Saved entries

+++++

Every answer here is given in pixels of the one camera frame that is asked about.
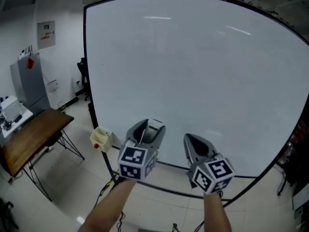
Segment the gray refrigerator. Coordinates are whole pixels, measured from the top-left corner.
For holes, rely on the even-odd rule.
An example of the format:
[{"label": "gray refrigerator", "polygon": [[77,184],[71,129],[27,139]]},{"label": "gray refrigerator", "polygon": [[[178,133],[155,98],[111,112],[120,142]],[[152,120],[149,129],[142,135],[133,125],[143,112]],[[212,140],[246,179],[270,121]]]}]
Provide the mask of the gray refrigerator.
[{"label": "gray refrigerator", "polygon": [[35,115],[49,108],[40,54],[26,56],[10,67],[17,99]]}]

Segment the office chair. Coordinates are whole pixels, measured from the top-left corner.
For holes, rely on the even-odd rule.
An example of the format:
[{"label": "office chair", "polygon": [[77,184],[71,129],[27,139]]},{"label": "office chair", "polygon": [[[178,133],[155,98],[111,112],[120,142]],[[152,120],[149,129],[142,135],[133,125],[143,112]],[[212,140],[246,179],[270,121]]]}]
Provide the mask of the office chair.
[{"label": "office chair", "polygon": [[81,61],[79,63],[77,63],[77,67],[82,74],[82,84],[83,84],[84,89],[85,89],[85,95],[86,95],[85,101],[86,101],[87,98],[89,98],[90,85],[89,85],[88,80],[86,82],[87,70],[86,70],[86,63],[84,62],[84,59],[85,58],[81,58]]},{"label": "office chair", "polygon": [[12,208],[14,207],[11,202],[4,203],[3,200],[0,198],[0,219],[5,232],[11,231],[11,229],[7,228],[7,225],[13,225],[13,227],[18,230],[18,226],[13,221],[10,214],[9,206]]}]

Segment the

+++++

→ WORK INSTRUCTIONS
If an entry holds a picture, skip the picture and print the rest of the data exactly.

→ WRITTEN SOLUTION
Every answer here is given in pixels of the one camera frame that is asked about.
Segment the gray refrigerator. Coordinates are whole pixels, measured from the top-left corner.
For holes, rely on the even-odd rule.
An example of the format:
[{"label": "gray refrigerator", "polygon": [[77,184],[71,129],[27,139]]},{"label": "gray refrigerator", "polygon": [[[178,133],[155,98],[111,112],[120,142]],[[152,120],[149,129],[142,135],[133,125],[143,112]],[[212,140],[246,179],[270,121]]]}]
Provide the mask of the gray refrigerator.
[{"label": "gray refrigerator", "polygon": [[35,115],[49,108],[40,54],[26,56],[10,67],[17,99]]}]

Segment the office chair. Coordinates are whole pixels, measured from the top-left corner.
For holes, rely on the even-odd rule.
An example of the format:
[{"label": "office chair", "polygon": [[77,184],[71,129],[27,139]]},{"label": "office chair", "polygon": [[[178,133],[155,98],[111,112],[120,142]],[[152,120],[149,129],[142,135],[133,125],[143,112]],[[212,140],[246,179],[270,121]]]}]
Provide the mask of the office chair.
[{"label": "office chair", "polygon": [[81,61],[79,63],[77,63],[77,67],[82,74],[82,84],[83,84],[84,89],[85,89],[85,95],[86,95],[85,101],[86,101],[87,98],[89,98],[90,85],[89,85],[88,80],[86,82],[87,70],[86,70],[86,63],[84,62],[84,59],[85,58],[81,58]]},{"label": "office chair", "polygon": [[12,208],[14,207],[11,202],[4,203],[3,200],[0,198],[0,219],[5,232],[11,231],[11,229],[7,228],[7,225],[13,225],[13,227],[18,230],[18,226],[13,221],[10,214],[9,206]]}]

Segment the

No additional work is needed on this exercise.